PROBLEM DESCRIPTION
In the data below, count how many lines contain "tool" and give that number by itself.

Stored records

————

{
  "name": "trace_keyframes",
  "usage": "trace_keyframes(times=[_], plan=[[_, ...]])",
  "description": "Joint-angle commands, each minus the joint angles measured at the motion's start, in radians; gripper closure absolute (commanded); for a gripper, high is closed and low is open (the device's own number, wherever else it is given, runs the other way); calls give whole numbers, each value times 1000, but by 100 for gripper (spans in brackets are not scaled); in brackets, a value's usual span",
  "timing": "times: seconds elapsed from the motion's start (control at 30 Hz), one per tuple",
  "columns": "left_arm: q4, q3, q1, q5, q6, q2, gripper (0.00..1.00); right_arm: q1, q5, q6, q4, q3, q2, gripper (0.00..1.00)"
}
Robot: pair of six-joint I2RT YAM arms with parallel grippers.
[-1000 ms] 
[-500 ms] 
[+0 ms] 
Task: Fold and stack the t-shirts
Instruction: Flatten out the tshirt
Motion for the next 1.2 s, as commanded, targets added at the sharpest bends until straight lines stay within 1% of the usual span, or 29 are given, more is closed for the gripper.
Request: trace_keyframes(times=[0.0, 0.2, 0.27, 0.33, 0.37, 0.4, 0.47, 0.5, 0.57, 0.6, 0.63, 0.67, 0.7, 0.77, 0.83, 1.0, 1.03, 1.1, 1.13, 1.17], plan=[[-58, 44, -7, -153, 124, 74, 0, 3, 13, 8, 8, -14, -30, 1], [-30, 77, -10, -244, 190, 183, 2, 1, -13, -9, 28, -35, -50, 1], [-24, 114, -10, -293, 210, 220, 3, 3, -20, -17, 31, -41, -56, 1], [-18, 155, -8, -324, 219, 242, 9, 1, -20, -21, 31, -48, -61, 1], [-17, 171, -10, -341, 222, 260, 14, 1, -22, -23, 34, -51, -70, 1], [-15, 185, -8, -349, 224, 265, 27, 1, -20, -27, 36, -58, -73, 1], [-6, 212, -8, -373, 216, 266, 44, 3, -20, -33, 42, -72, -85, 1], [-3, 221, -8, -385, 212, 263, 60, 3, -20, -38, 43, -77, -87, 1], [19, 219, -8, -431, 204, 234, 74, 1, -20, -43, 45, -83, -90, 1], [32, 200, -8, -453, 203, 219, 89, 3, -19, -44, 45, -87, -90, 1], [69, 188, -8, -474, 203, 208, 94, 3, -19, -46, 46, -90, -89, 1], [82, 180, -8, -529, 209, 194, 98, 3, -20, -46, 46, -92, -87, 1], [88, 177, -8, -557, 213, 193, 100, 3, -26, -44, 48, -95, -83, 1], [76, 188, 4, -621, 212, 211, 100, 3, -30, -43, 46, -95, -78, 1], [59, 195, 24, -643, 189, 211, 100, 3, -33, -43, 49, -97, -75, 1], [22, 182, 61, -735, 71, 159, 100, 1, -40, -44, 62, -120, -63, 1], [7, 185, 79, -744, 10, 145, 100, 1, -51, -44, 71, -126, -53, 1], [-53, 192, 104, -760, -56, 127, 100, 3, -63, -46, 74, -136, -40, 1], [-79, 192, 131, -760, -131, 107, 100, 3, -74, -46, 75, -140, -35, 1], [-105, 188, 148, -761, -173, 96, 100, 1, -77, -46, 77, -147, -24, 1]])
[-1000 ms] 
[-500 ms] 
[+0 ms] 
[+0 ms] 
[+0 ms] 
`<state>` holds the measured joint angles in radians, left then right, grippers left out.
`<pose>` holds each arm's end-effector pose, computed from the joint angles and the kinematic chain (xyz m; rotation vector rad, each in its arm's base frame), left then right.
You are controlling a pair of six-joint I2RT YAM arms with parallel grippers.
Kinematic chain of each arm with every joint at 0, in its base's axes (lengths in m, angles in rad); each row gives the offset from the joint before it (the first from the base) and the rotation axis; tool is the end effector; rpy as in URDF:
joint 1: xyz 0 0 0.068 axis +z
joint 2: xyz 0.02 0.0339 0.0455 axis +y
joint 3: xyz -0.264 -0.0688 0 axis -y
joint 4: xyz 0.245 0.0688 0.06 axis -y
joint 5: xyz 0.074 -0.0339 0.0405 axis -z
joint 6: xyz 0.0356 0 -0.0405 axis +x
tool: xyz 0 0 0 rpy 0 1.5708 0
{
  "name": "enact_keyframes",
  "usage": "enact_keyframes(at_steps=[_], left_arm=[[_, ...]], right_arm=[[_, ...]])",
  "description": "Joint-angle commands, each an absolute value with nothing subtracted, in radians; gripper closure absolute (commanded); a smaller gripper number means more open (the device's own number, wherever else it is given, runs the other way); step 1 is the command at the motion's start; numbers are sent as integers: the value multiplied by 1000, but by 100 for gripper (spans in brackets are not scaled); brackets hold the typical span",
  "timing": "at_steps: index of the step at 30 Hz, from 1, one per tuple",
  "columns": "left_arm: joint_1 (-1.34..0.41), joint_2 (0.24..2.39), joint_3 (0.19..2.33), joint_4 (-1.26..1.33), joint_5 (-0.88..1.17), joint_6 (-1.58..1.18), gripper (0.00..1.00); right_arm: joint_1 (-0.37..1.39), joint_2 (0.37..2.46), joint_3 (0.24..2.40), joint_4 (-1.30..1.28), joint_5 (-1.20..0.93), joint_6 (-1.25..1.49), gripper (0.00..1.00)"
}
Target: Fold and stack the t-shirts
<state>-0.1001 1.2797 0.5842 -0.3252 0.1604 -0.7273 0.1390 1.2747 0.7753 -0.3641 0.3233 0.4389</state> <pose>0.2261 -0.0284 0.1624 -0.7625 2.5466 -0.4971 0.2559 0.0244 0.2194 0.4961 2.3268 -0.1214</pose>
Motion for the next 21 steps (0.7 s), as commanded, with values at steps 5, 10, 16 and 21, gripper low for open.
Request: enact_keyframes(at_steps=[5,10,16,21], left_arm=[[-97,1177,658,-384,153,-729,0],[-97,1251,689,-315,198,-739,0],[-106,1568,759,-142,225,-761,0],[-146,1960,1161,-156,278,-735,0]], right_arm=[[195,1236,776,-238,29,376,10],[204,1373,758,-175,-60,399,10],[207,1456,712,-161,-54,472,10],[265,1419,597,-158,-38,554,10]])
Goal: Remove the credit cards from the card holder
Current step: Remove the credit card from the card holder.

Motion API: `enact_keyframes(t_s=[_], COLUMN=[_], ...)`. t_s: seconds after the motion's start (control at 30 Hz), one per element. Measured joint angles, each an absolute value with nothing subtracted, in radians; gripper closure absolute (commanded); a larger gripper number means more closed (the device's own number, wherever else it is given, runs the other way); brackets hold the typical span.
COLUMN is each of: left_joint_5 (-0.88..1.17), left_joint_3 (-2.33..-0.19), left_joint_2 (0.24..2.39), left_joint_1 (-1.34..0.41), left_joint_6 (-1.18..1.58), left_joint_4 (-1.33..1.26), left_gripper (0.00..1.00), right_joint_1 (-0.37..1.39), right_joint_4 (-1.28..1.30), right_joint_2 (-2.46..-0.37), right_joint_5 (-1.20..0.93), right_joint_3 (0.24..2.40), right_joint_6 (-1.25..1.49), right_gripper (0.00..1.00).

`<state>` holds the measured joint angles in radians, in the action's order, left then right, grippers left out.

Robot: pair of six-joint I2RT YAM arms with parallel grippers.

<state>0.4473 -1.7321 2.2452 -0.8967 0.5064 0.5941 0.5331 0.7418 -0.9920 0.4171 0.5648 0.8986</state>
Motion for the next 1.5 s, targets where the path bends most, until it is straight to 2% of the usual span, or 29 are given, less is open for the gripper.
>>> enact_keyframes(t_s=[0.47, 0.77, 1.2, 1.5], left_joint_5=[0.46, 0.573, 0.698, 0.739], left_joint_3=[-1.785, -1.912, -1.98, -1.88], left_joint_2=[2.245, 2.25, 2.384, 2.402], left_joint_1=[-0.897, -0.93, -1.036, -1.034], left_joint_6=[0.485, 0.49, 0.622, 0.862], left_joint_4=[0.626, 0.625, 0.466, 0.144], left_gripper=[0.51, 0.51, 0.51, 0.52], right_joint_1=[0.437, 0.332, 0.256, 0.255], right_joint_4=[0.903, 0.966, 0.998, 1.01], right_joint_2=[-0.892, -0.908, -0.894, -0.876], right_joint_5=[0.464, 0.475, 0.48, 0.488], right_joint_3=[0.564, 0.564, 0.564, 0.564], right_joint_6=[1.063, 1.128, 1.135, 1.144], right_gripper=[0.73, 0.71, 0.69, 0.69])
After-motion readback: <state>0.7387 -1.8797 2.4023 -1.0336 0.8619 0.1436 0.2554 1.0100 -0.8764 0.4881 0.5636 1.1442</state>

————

OUTPUT OF THE TASK
2